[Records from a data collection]
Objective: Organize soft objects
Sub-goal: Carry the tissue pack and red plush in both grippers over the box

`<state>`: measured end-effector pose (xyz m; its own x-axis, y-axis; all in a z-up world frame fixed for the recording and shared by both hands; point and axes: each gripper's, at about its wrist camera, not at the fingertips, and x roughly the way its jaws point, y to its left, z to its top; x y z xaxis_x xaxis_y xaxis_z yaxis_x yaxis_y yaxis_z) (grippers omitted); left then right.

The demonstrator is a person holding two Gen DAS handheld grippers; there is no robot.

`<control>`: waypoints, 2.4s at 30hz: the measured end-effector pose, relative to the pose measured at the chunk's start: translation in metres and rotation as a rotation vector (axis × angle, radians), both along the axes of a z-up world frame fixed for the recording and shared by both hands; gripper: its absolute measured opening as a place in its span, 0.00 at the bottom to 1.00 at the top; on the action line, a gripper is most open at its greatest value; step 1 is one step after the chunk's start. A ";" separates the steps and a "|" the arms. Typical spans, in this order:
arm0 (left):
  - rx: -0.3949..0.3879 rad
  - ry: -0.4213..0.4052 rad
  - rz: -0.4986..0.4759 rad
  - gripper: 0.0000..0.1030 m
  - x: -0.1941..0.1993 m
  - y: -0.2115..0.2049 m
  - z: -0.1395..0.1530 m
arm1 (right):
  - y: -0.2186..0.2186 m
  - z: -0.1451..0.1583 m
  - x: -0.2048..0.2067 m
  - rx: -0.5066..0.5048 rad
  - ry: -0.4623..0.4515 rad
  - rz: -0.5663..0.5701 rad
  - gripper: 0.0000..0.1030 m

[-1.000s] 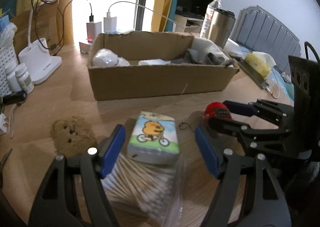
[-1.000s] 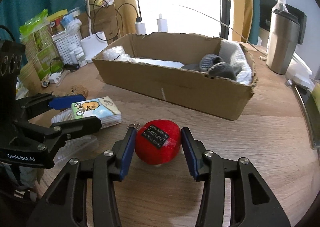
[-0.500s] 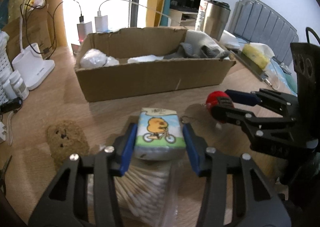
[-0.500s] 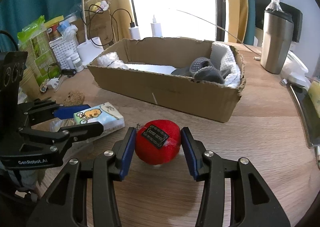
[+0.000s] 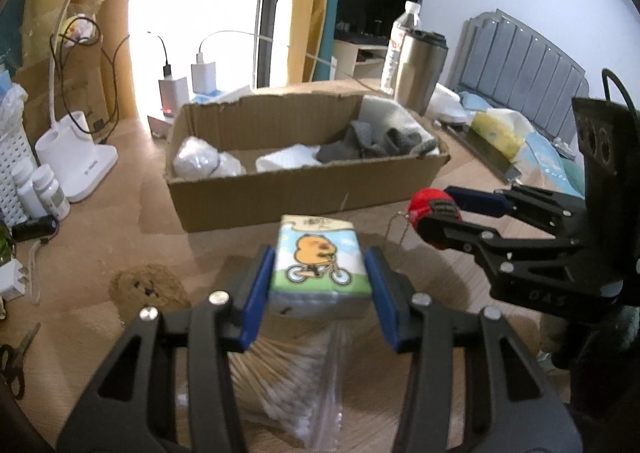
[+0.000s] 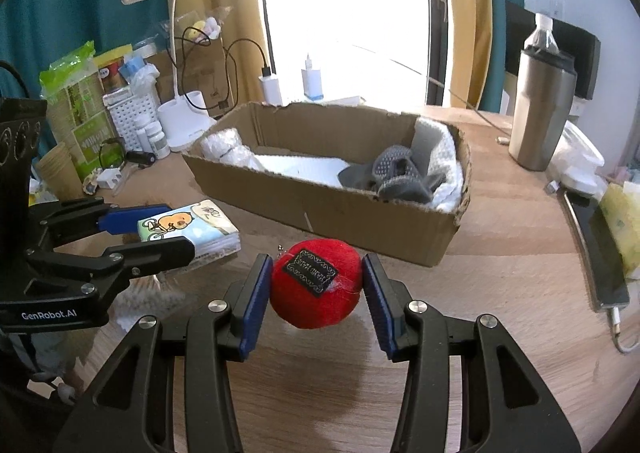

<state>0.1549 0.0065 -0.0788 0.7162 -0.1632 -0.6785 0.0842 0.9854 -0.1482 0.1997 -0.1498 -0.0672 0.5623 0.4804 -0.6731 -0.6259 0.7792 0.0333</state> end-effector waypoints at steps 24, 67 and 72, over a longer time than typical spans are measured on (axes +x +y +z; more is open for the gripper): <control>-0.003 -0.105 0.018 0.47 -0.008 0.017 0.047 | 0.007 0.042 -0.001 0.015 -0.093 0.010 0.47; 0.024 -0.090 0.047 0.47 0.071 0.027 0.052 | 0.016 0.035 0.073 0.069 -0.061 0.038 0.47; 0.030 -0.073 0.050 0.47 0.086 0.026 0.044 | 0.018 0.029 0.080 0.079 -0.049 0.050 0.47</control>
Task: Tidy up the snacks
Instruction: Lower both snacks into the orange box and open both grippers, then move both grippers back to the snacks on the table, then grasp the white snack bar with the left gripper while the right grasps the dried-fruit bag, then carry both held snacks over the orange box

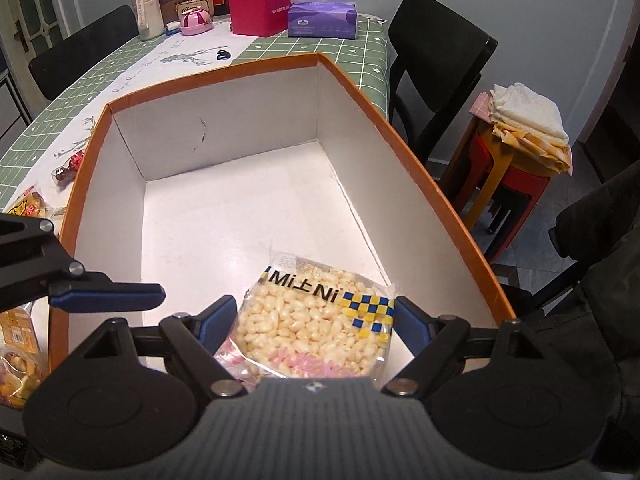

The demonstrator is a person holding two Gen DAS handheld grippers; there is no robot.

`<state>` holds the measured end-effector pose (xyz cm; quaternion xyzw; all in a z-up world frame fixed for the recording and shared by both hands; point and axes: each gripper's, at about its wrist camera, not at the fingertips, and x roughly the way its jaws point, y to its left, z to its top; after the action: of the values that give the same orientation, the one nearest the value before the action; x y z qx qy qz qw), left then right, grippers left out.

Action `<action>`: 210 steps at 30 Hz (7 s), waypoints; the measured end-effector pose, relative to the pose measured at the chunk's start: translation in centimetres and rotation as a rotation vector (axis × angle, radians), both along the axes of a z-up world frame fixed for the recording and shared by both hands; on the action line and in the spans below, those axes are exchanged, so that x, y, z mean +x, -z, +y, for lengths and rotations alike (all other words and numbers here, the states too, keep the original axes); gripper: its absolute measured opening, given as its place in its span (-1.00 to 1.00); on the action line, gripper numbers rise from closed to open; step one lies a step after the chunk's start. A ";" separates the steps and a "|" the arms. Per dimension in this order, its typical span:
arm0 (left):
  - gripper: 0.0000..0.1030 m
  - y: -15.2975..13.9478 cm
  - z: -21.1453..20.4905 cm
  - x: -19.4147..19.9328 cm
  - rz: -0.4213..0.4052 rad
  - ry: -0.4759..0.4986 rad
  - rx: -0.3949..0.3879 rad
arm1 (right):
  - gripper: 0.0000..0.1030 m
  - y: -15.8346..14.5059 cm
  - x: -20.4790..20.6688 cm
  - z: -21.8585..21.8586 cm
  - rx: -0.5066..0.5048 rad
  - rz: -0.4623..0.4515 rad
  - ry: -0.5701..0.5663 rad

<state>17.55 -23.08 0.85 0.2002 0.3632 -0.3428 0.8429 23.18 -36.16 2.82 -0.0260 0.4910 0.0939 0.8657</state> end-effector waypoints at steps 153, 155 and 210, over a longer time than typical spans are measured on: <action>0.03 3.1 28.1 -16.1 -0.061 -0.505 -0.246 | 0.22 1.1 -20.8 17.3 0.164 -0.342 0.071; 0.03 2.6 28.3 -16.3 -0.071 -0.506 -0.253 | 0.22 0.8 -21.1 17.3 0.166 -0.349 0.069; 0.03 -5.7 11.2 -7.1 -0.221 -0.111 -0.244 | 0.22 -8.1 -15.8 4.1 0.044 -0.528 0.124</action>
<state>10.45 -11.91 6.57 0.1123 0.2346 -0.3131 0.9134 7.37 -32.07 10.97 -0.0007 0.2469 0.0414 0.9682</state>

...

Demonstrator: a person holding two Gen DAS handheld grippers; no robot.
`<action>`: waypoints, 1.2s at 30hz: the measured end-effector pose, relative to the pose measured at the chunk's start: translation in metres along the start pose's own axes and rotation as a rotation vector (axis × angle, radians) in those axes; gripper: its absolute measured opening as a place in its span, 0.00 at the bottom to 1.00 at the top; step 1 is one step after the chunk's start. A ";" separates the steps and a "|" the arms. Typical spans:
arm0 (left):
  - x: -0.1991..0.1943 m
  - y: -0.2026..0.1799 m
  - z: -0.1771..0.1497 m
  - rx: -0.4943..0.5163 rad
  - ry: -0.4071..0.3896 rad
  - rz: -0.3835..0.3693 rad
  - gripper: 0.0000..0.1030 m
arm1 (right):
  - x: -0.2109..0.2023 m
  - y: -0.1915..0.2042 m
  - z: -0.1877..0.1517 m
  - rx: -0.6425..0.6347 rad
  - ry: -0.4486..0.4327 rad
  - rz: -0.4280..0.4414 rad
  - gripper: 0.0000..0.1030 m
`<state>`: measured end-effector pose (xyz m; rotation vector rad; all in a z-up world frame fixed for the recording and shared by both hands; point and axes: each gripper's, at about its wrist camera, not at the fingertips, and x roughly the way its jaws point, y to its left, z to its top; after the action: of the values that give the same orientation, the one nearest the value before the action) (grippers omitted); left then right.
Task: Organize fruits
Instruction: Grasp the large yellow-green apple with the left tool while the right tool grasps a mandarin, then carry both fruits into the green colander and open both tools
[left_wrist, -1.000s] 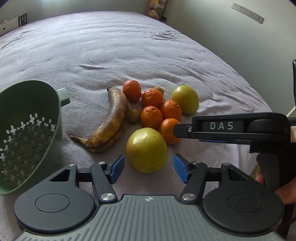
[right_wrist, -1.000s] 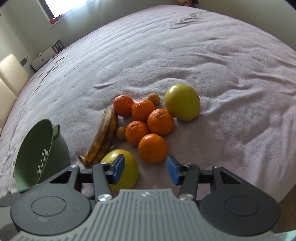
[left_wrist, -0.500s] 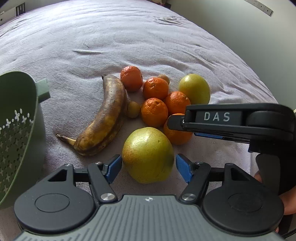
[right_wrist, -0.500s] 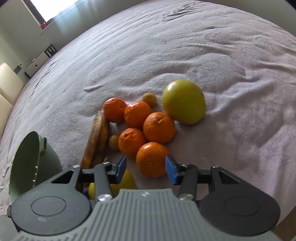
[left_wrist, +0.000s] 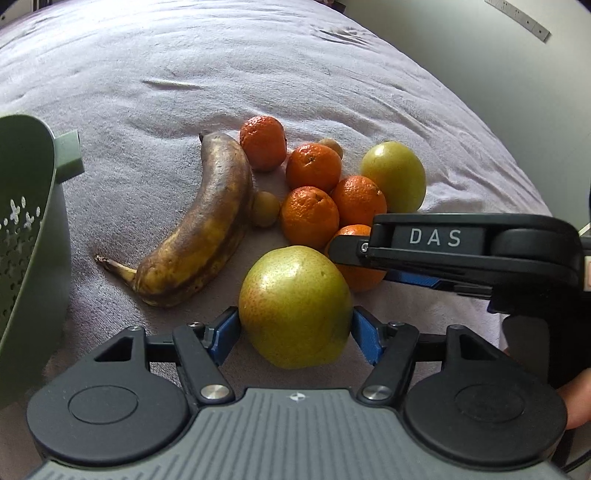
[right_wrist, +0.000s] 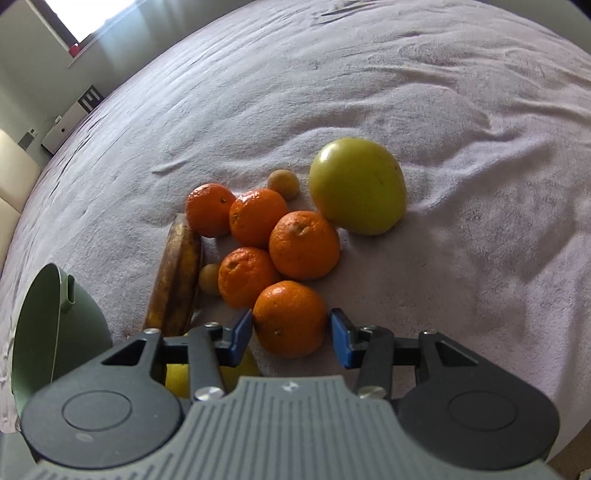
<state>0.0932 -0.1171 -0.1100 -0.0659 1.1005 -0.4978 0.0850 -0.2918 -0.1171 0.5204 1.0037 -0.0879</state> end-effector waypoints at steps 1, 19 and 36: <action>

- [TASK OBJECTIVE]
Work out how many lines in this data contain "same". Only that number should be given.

- [SOLUTION TO THE EXERCISE]
2